Cao Bá Quát's talent did not go unnoticed; after 10 years of consecutive failures, Cao Bá Quát was called to the capital Hue. By the recommendation of Bac Ninh Province's governor, Cao Bao Quat was appointed as a low-rank mandarin in the Ministry of Rites and became the primary examiner in the Thua Thien Examination Compound.  Cao Bá Quát held that position for a short period of time; while marking exam papers that held potential, Cao Bao Quat had adjusted their content as they contained tabooed names. This information was disclosed and Cao Bao Quat lost his post and exiled to Da Nang. After his mission to Singapore led by Dao Tri Phu, Cao Bá Quát was rehabilitated and earned the position of Agency Director at the Court. In 1847, he was invited to the Academy of Hue Court.

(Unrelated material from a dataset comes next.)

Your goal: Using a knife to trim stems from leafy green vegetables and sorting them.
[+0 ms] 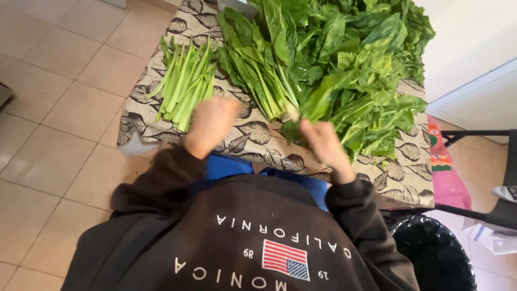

Cao Bá Quát was well known for his eccentric personality; he chose to continue to live a poor lifestyle and wore battered clothing. Through his literature work, Cao Bá Quát expressed his discontent on how the dignity of humans was at loss caused by society's desire for fame and fortune. Emperor Tự Đức was a knowledgeable literature himself and had recognized Cao Bao Quat for his expertise. Emperor Tự Đức's affliction with Cao Bá Quát was an ongoing battle; as disgraceful and arrogant Cao Bao Quat was, Emperor Tu Duc did not hide his admiration for him.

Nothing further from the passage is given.